*** Opening INFORMATION SHOWN ***

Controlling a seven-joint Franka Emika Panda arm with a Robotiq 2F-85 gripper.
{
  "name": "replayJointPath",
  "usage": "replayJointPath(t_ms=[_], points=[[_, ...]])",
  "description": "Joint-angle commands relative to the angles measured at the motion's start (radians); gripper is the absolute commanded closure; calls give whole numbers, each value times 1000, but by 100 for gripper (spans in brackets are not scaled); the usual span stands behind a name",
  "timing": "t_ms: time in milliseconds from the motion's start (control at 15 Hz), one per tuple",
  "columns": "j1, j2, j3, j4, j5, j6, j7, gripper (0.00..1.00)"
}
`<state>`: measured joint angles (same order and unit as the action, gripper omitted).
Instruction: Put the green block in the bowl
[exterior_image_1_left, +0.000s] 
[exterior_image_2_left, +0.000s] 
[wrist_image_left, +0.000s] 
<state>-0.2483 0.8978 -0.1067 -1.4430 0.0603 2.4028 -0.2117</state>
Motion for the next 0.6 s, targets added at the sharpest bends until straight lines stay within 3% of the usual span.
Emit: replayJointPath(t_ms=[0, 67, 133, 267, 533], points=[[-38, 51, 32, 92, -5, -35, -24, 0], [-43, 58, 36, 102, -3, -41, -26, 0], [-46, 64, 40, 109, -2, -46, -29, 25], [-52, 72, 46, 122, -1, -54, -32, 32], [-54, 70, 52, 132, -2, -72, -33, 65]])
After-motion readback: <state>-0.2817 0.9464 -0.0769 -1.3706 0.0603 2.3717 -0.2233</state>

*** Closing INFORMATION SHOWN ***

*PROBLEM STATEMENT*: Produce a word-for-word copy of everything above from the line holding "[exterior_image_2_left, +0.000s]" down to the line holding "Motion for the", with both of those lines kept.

*TASK OUTPUT*:
[exterior_image_2_left, +0.000s] 
[wrist_image_left, +0.000s] 
<state>-0.2483 0.8978 -0.1067 -1.4430 0.0603 2.4028 -0.2117</state>
Motion for the next 0.6 s, targets added at the sharpest bends until straight lines stay within 3% of the usual span.

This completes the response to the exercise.